Background information
- Also known as: 9x9
- Origin: Bangkok, Thailand
- Genres: T-pop; pop;
- Years active: 2018–2019
- Labels: 4nologue; Nadao Bangkok;
- Members: Thanapob; Jaylerr; Jamyjamess; Captain; Porsche; Third; Paris; Ryu; Jackie;

= Nine by Nine =

Thai boy band

Nine by Nine (ไนน์บายนาย, stylized as NINE BY NINE or 9x9) was a nine-member Thai boy group formed in 2018. The members were brought together in a special one-year project created in collaboration of 4Nologue with Nadao Bangkok. From 2018 to 2019, the group has released one mini-album and five songs, embarked on a three concert series, and appeared as cast members for Thai TV series In Family We Trust (2018) and Great Men Academy (2019). The group disbanded in March 2019 when the duration of the special project has formally ended.

==Members==

| Name | Nickname | Instagram | Birth date | Agency |
|---|---|---|---|---|
| Thanapob Leeratanakajorn | Tor (Thanapob) | @thanapob_lee | 14 February 1994 | TNPLEE.Connect |
| Krissanapoom Pibulsonggram | Jaylerr (JJ) | @jaylerr | 15 August 1996 | QOW Entertainment |
| Teeradon Supapunpinyo | James (JamyJamess) (JMJ) | @jamyjamess | 27 April 1997 | JMJ Label |
| Chonlathorn Kongyingyong | Captain (CisT) | @ccaptainch | 2 February 1998 | ccaptainch_official |
| Sivakorn Adulsuttikul | Porsche (XX) | @porsche.sivk | 7 May 1998 | 4NOLOGUE |
| Paris Intarakomalyasut | Ice (Paris) | @icepariss | 22 October 1998 | Ice Paris Entertainment |
| Lapat Ngamchaweng | Third (3rd) | @thirdd | 24 November 1998 | 4NOLOGUE |
| Vachirawich Aranthanawong | Ryu | @ryu_vachirawich | 10 October 2000 | Channel 3 |
| Jackrin Kungwankiatichai | Jackie (JK) | @j.jackr | 29 March 2001 | 4NOLOGUE |

==Career==

4nologue held a press conference on 1 March 2018 to unveil the project and introduce the members of Nine by Nine. The label's CEO Anuwat Wichiennarat says the group members are set to star in two television series, to be produced by Nadao Bangkok. The group underwent a full year of hard training, which aims to develop each members' singing and dancing skills. Their first television series was In Family We Trust where they took on the roles as the grandchildren of a Thai Chinese business family.

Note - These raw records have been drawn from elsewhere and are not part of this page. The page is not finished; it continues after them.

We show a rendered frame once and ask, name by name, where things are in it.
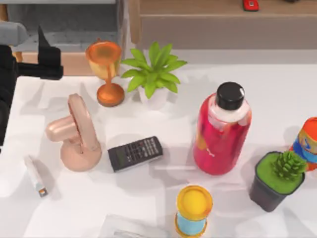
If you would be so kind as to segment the black calculator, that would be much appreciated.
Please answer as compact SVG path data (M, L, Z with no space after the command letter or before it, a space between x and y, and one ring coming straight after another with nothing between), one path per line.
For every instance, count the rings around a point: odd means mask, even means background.
M156 136L139 139L108 149L114 172L156 160L163 155L163 148Z

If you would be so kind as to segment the blue can with yellow lid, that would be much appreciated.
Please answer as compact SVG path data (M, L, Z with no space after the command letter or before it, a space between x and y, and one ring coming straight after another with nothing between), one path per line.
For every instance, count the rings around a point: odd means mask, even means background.
M213 207L211 194L203 187L189 185L177 196L175 229L181 238L200 238L206 231Z

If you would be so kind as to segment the orange and blue can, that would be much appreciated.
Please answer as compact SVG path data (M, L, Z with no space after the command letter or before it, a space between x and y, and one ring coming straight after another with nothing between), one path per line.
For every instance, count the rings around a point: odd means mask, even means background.
M317 117L307 119L290 147L307 162L307 171L317 169Z

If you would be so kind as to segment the pale wooden drawer front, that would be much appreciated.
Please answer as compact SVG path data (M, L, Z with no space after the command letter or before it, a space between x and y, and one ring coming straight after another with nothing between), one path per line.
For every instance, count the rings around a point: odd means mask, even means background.
M17 56L22 62L38 63L36 52L17 52ZM64 76L94 76L84 52L62 52L61 63Z

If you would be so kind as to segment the grey pierced drawer inside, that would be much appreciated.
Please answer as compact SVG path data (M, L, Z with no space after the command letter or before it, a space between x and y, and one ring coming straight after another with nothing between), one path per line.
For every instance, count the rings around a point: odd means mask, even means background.
M84 52L86 48L100 38L116 43L121 42L121 35L117 32L107 31L71 31L71 32L46 32L45 38L51 46L60 48L62 52ZM16 51L34 52L38 49L38 33L31 31L29 38L23 44L15 47Z

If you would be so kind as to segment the red bottle with black cap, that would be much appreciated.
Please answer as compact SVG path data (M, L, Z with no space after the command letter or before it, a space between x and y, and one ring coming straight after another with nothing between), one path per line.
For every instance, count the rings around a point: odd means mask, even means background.
M212 176L231 171L237 163L252 120L244 88L225 82L202 103L193 156L196 165Z

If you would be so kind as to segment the red object on shelf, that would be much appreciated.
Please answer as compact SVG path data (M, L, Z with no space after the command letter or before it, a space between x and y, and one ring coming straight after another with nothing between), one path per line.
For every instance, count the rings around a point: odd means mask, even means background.
M243 10L249 12L259 11L258 0L242 0Z

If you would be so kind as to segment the green plant in white pot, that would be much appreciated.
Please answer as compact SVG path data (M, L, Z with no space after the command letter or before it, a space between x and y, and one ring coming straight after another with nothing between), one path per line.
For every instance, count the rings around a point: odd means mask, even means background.
M122 64L132 68L121 77L130 78L127 92L137 90L141 102L151 110L159 110L167 102L169 93L178 93L180 80L173 71L185 66L188 62L171 53L172 44L162 48L154 41L148 50L147 61L139 49L131 49L132 58L123 59Z

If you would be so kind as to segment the wooden shelf cupboard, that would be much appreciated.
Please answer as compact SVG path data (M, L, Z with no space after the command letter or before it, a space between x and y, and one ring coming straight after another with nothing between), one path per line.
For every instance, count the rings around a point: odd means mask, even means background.
M131 42L175 49L317 49L317 0L127 0Z

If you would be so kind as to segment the orange trophy cup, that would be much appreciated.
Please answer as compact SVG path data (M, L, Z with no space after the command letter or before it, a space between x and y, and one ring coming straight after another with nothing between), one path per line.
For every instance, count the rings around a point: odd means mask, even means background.
M112 41L97 39L85 50L92 72L104 84L97 90L97 100L104 107L114 107L124 100L124 90L112 79L119 75L121 47Z

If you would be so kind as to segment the pale grey rounded box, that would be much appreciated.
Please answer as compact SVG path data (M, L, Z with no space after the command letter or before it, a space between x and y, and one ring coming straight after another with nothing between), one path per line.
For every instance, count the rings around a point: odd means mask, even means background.
M0 21L0 45L16 47L28 38L28 32L21 23Z

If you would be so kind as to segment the white tube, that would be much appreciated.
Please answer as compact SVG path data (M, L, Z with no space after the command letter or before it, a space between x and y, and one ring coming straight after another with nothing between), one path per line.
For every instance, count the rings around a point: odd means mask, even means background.
M47 196L48 191L42 181L42 178L33 160L30 157L26 157L24 158L24 164L35 191L38 193L40 197Z

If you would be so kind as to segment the grey cabinet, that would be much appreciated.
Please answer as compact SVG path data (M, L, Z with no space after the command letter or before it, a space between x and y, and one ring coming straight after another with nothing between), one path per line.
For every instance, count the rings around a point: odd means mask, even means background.
M107 31L121 35L125 46L123 0L0 0L0 21L18 22L28 34L38 32Z

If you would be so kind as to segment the green succulent in black pot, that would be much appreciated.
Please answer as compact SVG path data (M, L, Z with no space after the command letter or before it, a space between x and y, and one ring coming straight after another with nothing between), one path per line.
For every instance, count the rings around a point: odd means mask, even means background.
M270 151L255 166L250 199L264 211L272 212L305 180L306 161L293 151Z

Nine by Nine officially debuted on 8 November 2018, releasing their debut single "Night Light" and its music video. The second single entitled "Hypnotize" was released on December 22, 2018, in an exclusive first official streaming on JOOX. The 'Hypnotize' Music Video was released on 9 January 2019 and was available to stream in various online channels. In February 2019, Nine by Nine released their third single entitled "The Lucky One" which also served as the official soundtrack for their second TV series, Great Men Academy.

The fourth single "Shouldn't" was released on 7 March 2019, days before the group's last concert. Nine by Nine's last single entitled "Eternity", was released and performed for the first time, on 9 March 2019 during the EN(D)ROUTE concert in Impact Arena. The music video for the song featured scenes from the final concert and other behind-the-scene videos of the group.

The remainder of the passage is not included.